EDIT: clarify context
I have several loosely synchronized filesystems on different machines. (some content is redundant, some is not, things get moved by hand by the users). These are large scientifical datasets (many tens of terabytes); They move across clusters depending on the kind of work we perform on them. They have no standard naming convention (files sometimes get renamed as the various experiments go, or when subsets of files are selected or merged).
I'd like to find a tool that allows me to efficiently find redundancy across remote filesystems, so that we can delete redundant data, and copy non-redundant data when decomissioning storage bricks. (Side note: distributed filesystems like Ceph promise to handle these cases; this will be the future route, but now we have to deal with the existing system as-is)
Since many objects have been moved and renamed by hand, I cannot rely on their file names to compare with diff or rsync. I'd rather use a crypto checksum such as sha256 to identify my data files.
I don't want to checksum the whole dataset every time I run a comparison either. The files, once created, are not likely to change often, so the checksums should be cached.
Is there an existing tool to do this ? Maybe something that stores a checksum in a Posix Extended Attribute (using the timestamp to check the checksum freshness), and a tool that can extract that information to efficiently diff the contents of the filesystems, without caring about the filenames ?
I'm unaware of a filesystem-level checksumming; you could script (or hand-craft) using md5sum and store it in a text file for comparison, and there are ports of md5sum for multiple platforms.
If these are large files, you could consider setting up a system that lets users duplicate data using bittorrent; it has a built-in way of checksumming data and if you have several places that store the files you gain added benefits from not loading down one or two systems with transfers.
You might want to consider changing a policy on how the data is being duplicated or moved around if you're managing the systems or data; this would probably result in you losing less hair if something were to go wrong, and your users may thank you if something happens and "this time" the data wasn't backed up by Bob down the hall. You don't need to do anything too elaborate if you're working in an existing infrastructure; even a couple servers running a periodic rsync over the network (which would also be relatively fast since it transfers only changes in large files when transferring over networks, not so much if it thinks it's a local file) will create synced files.

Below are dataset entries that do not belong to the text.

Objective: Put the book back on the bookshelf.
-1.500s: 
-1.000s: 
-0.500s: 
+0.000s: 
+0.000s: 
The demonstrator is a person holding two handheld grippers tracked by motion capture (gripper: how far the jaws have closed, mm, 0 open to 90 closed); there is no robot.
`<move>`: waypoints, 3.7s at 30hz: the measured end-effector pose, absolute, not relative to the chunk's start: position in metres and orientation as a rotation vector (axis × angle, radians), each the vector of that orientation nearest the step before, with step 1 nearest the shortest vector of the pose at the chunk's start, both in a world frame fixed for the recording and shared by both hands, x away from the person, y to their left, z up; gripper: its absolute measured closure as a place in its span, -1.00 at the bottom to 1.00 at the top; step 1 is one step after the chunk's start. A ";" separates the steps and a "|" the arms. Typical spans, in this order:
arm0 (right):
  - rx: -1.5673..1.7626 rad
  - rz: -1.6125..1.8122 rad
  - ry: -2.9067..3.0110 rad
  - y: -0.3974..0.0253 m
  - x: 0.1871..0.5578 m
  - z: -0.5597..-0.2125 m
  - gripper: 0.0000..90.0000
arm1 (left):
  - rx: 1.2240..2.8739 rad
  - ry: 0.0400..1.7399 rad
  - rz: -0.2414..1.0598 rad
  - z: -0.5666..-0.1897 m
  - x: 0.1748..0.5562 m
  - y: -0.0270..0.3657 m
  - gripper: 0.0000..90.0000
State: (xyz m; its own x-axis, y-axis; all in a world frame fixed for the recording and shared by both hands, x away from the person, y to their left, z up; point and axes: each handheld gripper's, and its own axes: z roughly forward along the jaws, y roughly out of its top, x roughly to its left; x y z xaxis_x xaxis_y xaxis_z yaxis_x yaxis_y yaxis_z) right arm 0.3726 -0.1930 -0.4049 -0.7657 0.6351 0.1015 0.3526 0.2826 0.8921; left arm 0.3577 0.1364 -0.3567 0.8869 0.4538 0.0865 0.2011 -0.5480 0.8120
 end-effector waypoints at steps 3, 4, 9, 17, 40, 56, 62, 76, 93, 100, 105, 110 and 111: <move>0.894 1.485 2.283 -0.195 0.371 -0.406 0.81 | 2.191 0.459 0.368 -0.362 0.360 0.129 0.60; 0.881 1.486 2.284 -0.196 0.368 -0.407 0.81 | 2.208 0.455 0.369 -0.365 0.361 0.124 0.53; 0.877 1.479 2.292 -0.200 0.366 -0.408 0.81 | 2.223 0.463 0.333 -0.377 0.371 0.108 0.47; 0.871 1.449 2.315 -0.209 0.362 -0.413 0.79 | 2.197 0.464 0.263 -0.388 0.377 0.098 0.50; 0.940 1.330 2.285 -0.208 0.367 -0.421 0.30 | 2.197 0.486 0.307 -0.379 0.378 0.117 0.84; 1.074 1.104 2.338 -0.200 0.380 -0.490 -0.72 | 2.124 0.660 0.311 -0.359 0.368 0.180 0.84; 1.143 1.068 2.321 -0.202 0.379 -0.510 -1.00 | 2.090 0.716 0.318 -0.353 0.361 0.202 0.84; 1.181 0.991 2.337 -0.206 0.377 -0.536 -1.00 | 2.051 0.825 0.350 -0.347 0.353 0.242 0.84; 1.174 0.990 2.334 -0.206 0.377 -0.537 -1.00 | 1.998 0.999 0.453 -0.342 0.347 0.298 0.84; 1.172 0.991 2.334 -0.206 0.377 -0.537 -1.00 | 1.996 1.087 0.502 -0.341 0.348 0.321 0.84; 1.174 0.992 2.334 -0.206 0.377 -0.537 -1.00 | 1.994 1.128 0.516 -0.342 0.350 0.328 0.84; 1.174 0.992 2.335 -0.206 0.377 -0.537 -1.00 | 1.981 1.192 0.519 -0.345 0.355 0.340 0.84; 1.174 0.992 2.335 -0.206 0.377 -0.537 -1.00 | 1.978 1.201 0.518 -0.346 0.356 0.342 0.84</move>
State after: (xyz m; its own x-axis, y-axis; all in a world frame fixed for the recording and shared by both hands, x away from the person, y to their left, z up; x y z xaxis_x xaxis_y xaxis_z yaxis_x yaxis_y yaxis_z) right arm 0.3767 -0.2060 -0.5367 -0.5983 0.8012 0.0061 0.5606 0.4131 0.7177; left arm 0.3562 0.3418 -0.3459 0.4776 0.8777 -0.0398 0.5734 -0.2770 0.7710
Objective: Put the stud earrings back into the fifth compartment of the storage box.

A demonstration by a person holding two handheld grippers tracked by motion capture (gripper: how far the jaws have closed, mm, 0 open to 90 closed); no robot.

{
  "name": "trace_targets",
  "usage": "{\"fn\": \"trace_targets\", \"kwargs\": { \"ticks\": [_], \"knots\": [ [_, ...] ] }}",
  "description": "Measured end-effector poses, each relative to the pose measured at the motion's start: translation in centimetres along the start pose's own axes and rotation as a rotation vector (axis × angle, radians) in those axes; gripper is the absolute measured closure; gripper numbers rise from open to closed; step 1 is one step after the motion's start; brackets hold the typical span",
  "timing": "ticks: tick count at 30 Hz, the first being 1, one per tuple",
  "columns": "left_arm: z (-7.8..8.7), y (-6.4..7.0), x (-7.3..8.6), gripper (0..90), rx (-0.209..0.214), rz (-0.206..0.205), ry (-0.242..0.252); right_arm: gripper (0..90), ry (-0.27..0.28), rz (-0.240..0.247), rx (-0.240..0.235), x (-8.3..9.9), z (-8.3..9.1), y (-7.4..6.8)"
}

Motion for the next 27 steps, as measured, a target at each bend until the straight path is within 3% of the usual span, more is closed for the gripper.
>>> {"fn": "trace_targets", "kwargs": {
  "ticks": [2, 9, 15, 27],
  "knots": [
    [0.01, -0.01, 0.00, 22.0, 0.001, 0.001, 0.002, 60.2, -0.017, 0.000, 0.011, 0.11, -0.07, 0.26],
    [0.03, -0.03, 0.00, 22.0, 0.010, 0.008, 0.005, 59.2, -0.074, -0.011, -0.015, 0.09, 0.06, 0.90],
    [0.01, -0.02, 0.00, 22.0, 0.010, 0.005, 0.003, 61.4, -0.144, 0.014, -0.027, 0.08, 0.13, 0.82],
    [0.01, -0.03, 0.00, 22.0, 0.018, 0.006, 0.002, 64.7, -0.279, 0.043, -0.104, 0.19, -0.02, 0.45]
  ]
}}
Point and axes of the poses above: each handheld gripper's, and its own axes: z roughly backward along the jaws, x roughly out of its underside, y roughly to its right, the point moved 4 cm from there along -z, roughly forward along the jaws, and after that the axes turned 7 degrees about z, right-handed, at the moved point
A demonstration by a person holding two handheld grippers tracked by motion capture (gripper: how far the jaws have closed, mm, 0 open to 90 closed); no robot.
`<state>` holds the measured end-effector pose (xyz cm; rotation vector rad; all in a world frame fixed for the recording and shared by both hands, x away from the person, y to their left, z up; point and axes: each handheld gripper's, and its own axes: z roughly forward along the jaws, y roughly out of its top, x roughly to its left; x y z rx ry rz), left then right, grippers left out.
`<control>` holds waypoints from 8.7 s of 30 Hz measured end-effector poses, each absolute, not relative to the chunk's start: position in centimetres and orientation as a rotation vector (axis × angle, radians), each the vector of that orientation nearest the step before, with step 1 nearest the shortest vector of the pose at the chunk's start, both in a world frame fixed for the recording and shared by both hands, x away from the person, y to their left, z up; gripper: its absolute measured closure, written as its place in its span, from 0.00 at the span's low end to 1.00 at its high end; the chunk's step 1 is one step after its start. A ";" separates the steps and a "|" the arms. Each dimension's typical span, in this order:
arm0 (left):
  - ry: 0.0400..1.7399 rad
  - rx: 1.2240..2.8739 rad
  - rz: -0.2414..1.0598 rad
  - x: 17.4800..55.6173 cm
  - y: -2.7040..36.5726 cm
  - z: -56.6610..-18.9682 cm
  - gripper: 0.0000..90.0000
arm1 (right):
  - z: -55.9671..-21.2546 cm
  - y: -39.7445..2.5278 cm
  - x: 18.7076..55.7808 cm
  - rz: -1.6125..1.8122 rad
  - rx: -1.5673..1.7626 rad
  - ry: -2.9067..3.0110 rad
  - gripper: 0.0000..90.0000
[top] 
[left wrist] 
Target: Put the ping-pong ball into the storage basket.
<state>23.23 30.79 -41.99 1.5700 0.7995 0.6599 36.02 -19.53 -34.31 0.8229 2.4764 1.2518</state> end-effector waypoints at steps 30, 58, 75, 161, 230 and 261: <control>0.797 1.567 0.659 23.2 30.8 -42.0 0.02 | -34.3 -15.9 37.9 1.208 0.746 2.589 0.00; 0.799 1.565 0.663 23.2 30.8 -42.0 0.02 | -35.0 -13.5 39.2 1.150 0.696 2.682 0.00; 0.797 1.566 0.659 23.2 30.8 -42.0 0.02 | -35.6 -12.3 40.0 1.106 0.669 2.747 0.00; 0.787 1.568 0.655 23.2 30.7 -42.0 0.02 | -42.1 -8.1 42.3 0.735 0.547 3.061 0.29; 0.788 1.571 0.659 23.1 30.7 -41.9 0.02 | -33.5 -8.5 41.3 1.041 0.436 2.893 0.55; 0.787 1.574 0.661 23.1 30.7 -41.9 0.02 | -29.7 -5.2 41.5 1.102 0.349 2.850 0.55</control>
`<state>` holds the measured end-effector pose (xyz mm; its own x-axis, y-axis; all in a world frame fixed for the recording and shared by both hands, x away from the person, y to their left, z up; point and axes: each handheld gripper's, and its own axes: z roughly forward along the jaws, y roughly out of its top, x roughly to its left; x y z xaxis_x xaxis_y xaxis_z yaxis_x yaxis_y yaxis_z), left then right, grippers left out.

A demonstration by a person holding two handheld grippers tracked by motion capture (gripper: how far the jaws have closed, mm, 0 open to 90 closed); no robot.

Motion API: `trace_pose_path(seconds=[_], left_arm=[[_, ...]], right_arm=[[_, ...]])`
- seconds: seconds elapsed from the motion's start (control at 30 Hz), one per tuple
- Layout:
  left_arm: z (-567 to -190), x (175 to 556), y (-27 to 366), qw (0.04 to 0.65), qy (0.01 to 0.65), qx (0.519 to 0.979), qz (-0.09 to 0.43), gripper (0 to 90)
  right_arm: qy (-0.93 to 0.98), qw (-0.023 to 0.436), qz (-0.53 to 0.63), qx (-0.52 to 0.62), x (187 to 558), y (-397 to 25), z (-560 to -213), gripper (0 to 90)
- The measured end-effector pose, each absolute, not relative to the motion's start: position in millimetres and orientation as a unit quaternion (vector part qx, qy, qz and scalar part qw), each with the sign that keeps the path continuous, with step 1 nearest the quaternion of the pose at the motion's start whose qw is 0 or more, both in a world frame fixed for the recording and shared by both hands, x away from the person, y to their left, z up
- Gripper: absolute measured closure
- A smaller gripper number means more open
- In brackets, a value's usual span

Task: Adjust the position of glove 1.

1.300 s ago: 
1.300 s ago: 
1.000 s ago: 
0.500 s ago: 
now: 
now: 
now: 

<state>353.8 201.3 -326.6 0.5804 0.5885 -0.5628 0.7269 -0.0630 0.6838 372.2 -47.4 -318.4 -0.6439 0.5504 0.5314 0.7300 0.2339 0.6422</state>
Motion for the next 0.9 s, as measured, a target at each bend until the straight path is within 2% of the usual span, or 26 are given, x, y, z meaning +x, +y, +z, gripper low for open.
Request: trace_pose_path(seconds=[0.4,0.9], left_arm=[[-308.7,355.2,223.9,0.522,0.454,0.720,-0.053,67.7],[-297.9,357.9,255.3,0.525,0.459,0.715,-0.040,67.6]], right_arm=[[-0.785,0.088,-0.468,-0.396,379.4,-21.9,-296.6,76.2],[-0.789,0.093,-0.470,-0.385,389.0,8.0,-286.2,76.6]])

I would caution that duplicating files like that and using checksums isn't technically a backup; it's a duplicate. Backups means that when your master file is corrupt you can "roll back" to a previous version (wanna set up something similar to CVS to check out your large data files?...) while duplicating, even with checksums, means that if your original is corrupted (accidental deletion, bad sector in the drive, etc.) that corruption will get copied out, checksum and all, to your duplicates, rendering them useless. You'll want to plan for that scenario.
Since I did not find a tool that does what I want, I started rolling my own:
http://bitbucket.org/maugier/shatag
--EDIT--
After developing that tool i've learned about git-annex that is different from what I was aiming at, but is an ideal solution nonetheless.
Maybe you can use rsync with the option --dry-run (-n). It will try to copy (but without doing anything) and you will see the differences. There is plenty options concerning filtering (timestamps, owner and much more) to define exactly what you want.
Someone already mentioned "rsync".
If you can mount the 2nd file system on the 1st machine, you can try running "diff -r /localfs /remotefs" and see the differences.
You could also try something like tripwire or AIDE to snapshot one tree and compare it to the other.
Depending on the size of the data set in question, you might consider using git or some other efficient version control program to take periodic "snapshots" (automatic, unattended adds and commits) for tracking changes. You can even sync specific changes from one machine to the other using this method if you set it up correctly.
For deduplication, the "fdupes" program works well.